◆ Assignment:
Would you copy the lines below exactly and omit the images?

◆ Data block:
[Start of section]

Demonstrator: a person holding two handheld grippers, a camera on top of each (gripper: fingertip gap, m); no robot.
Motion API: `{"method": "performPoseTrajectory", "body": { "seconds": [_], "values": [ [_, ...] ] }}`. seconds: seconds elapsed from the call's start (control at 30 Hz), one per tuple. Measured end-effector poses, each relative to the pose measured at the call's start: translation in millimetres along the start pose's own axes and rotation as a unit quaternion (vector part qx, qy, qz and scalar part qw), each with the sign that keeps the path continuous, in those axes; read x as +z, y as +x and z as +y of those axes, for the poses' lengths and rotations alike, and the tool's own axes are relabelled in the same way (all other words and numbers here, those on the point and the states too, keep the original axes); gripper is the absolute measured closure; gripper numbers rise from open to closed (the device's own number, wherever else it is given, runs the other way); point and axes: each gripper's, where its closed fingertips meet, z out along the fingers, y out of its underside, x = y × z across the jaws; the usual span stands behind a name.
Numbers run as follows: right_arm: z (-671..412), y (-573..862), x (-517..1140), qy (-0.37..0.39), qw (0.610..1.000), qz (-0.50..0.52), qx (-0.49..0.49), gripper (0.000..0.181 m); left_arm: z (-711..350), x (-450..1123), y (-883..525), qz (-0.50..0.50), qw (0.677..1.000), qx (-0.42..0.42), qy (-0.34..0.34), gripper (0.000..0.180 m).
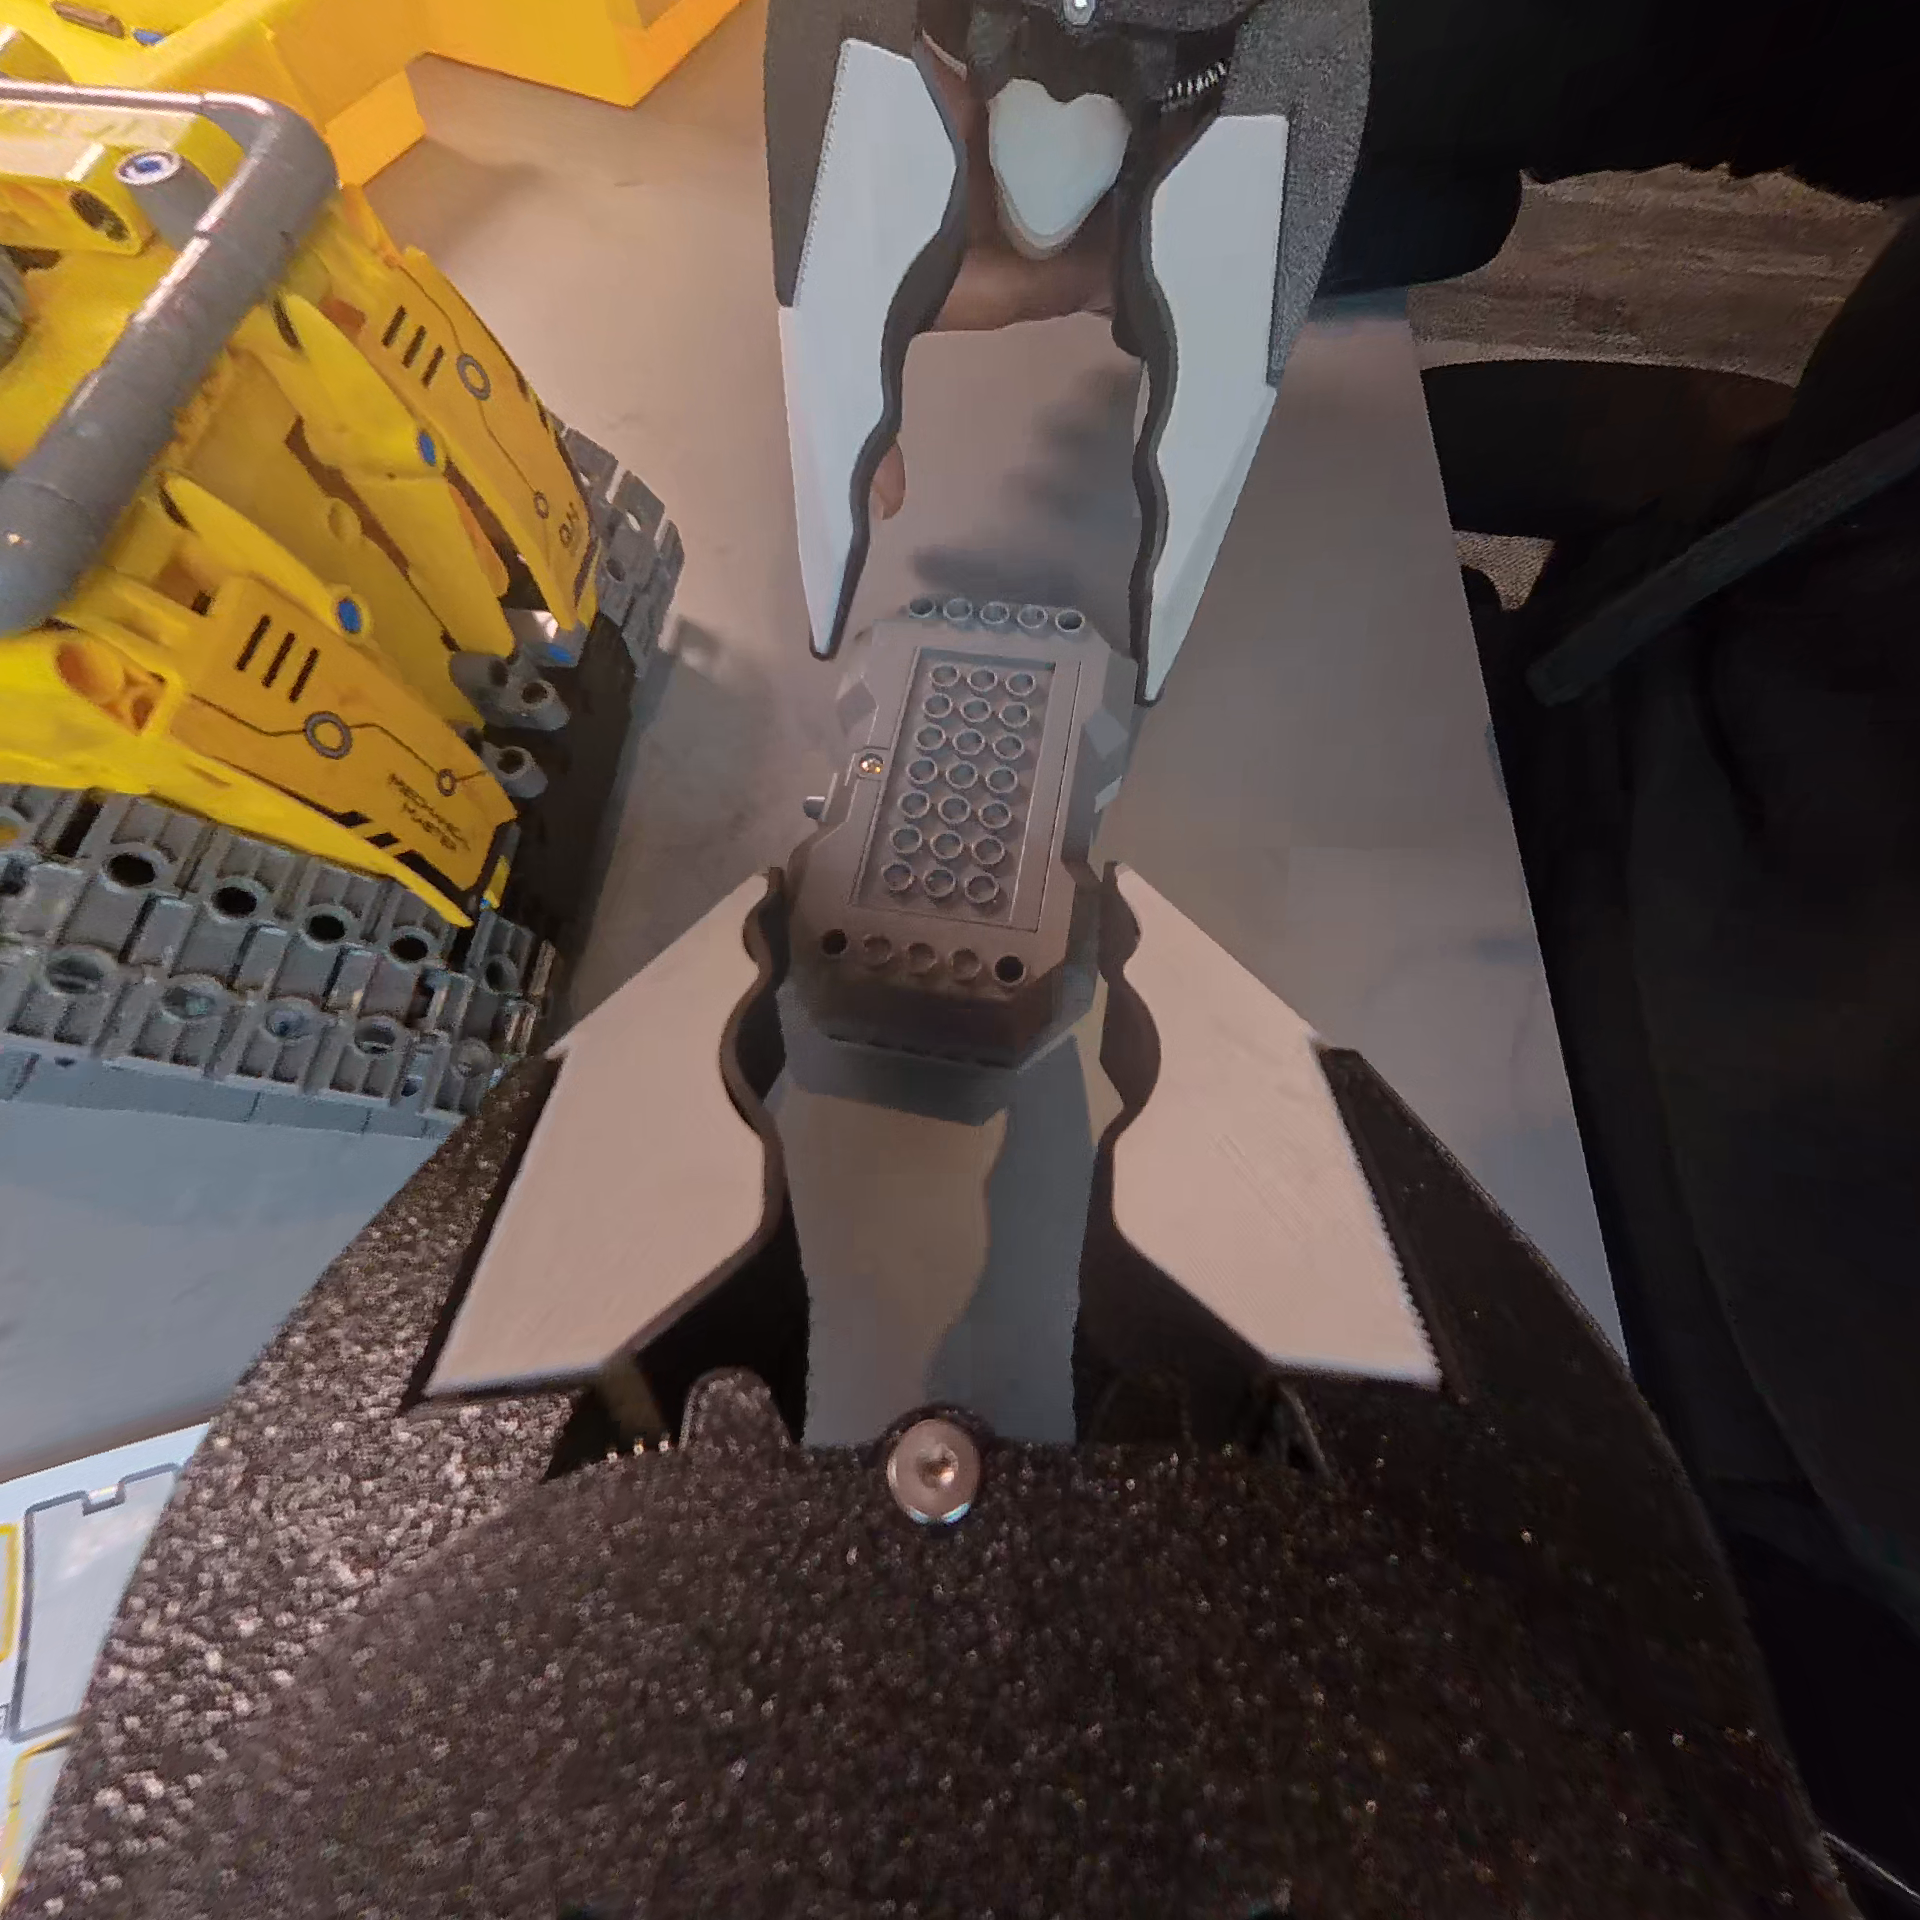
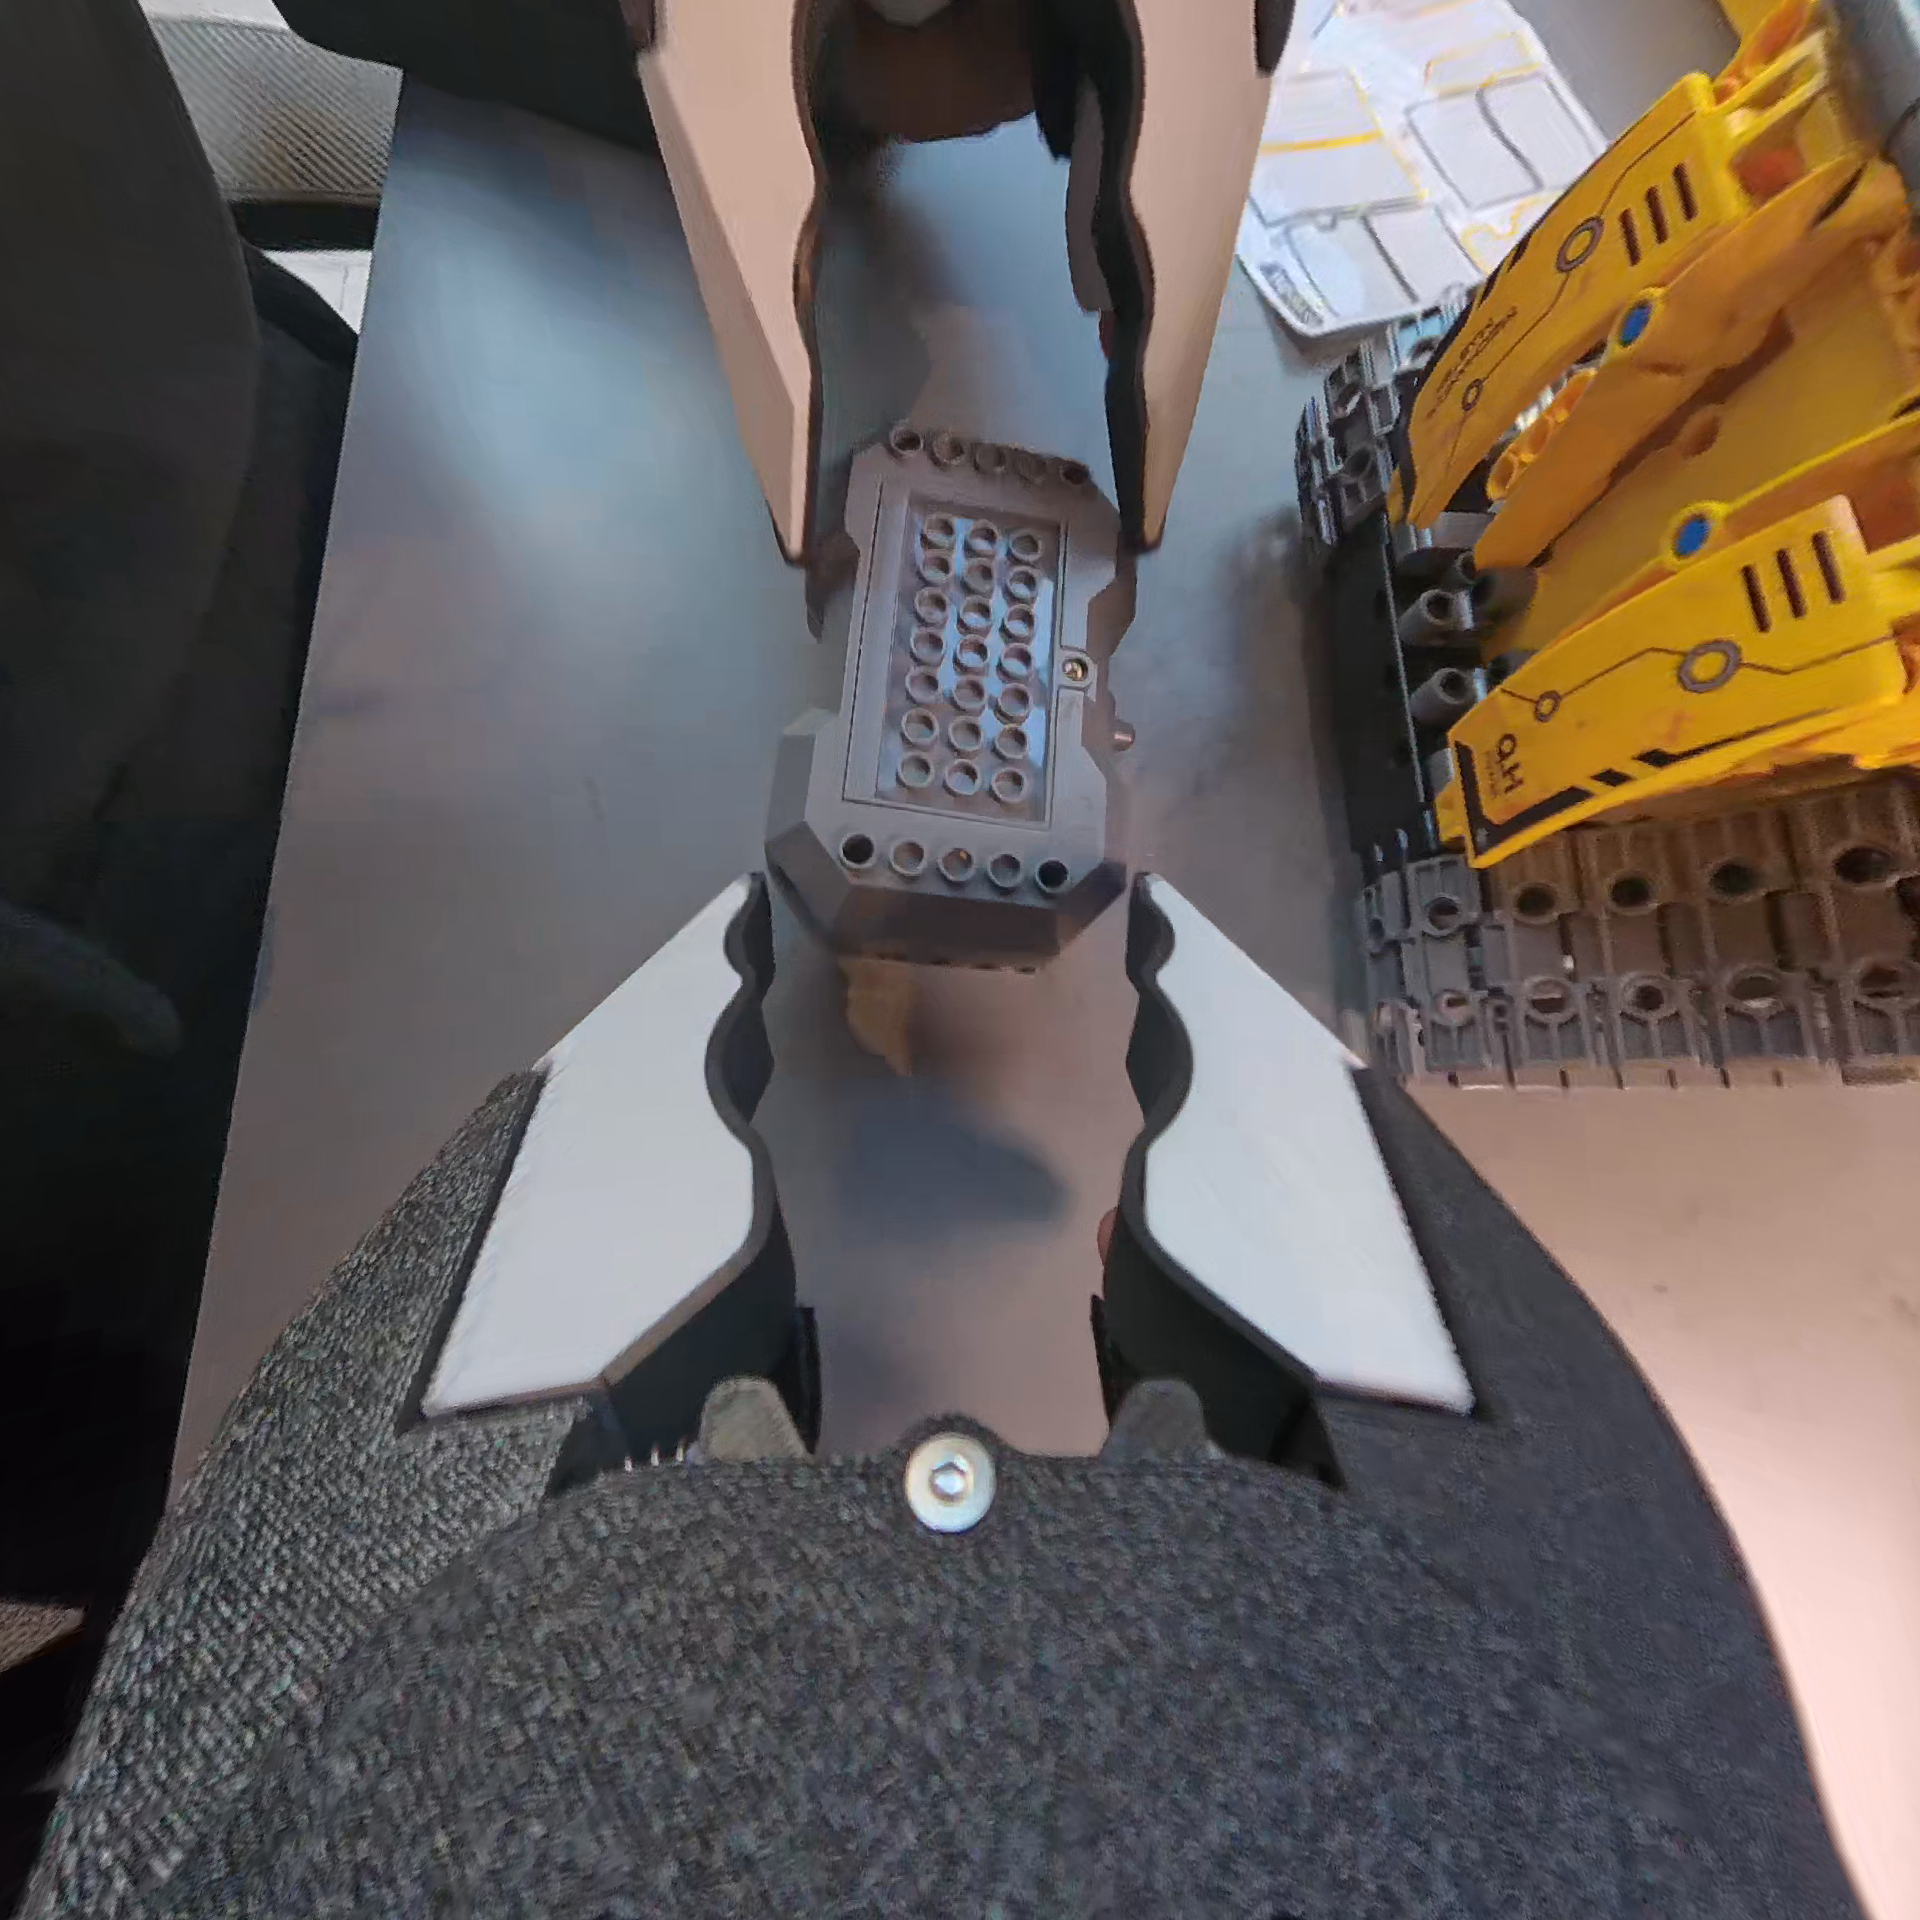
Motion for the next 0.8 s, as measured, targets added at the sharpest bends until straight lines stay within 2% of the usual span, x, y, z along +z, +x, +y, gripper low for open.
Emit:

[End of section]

◆ Written reply:
Demonstrator: a person holding two handheld grippers, a camera on top of each (gripper: fingertip gap, m); no robot.
Motion API: `{"method": "performPoseTrajectory", "body": { "seconds": [_], "values": [ [_, ...] ] }}`. seconds: seconds elapsed from the call's start (control at 30 Hz), one per tuple. Measured end-effector poses, each relative to the pose measured at the call's start: translation in millimetres along the start pose's own axes and rotation as a unit quaternion (vector part qx, qy, qz and scalar part qw), each with the sign that keeps the path continuous, in those axes; read x as +z, y as +x and z as +y of those axes, for the poses' lengths and rotations alike, and the tool's own axes are relabelled in the same way (all other words and numbers here, those on the point and the states too, keep the original axes); gripper is the absolute measured closure; gripper numbers rise from open to closed (the device's own number, wherever else it is given, runs the other way); point and axes: each gripper's, where its closed fingertips meet, z out along the fingers, y out of its underside, x = y × z across the jaws; the usual span stands behind a name.
Numbers run as follows: right_arm: z (-671..412), y (-573..862), x (-517..1140), qy (-0.37..0.39), qw (0.610..1.000), qz (-0.50..0.52), qx (-0.49..0.49), gripper (0.000..0.181 m); left_arm: z (-711..350), x (-450..1123), y (-883..525), qz (-0.50..0.50), qw (0.677..1.000), qx (-0.42..0.42), qy (-0.34..0.34), gripper (0.000..0.180 m).
Motion for the next 0.8 s, as measured, targets added at the sharpest bends until straight lines stay within 2% of the usual span, x, y, z along +z, +x, +y, gripper low for open.
Emit:

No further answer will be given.